1 Dept. of Biological Sciences, Purdue University, 2 Dept. of Computer Science, Purdue University, West Lafayette, IN, USA



For function prediction in CASP6, we used a multi-layered, multi-dimensional approach. The process of defining functions for uncharacterized protein targets involved three steps: (1) searching the primary target sequence against functional databases, (2) manually building and refining data from primary searches, and (3) assigning GO numbered definitions to predicted functions. This method was used to gather predictions for the GO Molecular Function, GO Biological Process, and GO Cellular Component categories. BLAST and PSI-BLAST1 were used for sequence similarity; PROSITE2, PRINTS3 and Blocks4 were used for functional motif searching; Pfam and Pfam-FS5 were used to for family alignments; PSORT6 was used for subcellular localization; and STRING7 was used for additional functional associations in primary searches. Information in the KEGG Pathway database8 and thorough literature searches were used refine and build on the data gathered from primary searches in the cases where that data was not sufficient to make a reasonable prediction of GO categories. GoFigure9 and AmiGO10 were used to find GO definitions for predicted functions.

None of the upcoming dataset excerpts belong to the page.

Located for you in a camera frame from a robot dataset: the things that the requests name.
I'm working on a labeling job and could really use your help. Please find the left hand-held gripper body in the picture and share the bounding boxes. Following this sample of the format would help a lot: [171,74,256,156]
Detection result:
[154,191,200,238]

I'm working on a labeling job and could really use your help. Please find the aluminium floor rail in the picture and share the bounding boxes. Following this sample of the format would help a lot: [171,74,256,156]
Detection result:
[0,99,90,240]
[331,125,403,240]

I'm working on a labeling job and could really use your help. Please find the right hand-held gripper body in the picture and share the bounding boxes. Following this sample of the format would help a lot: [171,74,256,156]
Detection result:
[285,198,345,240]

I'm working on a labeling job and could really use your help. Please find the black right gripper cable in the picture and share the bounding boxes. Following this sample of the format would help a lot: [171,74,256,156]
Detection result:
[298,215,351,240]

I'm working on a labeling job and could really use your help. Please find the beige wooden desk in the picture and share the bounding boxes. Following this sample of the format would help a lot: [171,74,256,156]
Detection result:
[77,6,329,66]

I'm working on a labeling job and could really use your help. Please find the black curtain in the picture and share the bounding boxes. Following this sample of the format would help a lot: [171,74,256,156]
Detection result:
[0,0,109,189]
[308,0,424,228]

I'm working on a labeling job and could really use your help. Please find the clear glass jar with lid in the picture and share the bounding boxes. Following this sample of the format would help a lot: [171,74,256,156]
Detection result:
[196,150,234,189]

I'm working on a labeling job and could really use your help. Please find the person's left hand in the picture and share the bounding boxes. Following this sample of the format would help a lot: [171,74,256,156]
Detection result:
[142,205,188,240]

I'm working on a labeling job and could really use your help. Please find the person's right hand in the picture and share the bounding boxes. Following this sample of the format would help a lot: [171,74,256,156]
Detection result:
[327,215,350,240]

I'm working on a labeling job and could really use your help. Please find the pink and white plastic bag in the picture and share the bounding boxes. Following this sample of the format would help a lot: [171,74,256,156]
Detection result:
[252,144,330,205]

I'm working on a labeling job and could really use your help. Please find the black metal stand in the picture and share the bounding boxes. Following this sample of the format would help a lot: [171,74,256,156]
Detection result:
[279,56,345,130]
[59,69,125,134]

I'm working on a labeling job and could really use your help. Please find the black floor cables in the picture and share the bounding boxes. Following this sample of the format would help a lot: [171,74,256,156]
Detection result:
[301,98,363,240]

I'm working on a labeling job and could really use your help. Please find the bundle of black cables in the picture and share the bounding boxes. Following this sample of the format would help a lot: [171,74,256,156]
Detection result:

To predict binding sites, multiple sequence alignments were made using ClustalW of BLAST and PSI-BLAST hits below an e-value of 0.01 (limited to 20). Conserved regions were determined manually and localized on predicted structures; regions containing clusters of conserved residues were predicted to be binding sites. If the predicted function of the protein indicated binding of a specific partner, that molecule/macromolecule was predicted to interact with the predicted binding region. If a conserved region consisted of 5 or more consecutive residues, we considered it to be a functional motif. All of these motifs for a single target sequence were searched individually against the NR protein database in the cases where other data was not sufficient to make a reasonable prediction.


Using this method, reasonable predictions were made for each of the 76 valid protein targets in CASP6. Automation of this method, including substitution of rule-based algorithms for manual interpretation steps, is underway in preparation for function prediction in CASP7.


1.        Altschul,S.F., Madden,T.L., Schaffer,A.A., Zhang,J., Zhang,Z., Miller,W. & Lipman,D.J. (1997). Gapped BLAST and PSI-BLAST: a new generation of protein database search programs. Nucleic Acids Res. 25, 3389-3402. [http://www.ncbi.nih.gov/BLAST/].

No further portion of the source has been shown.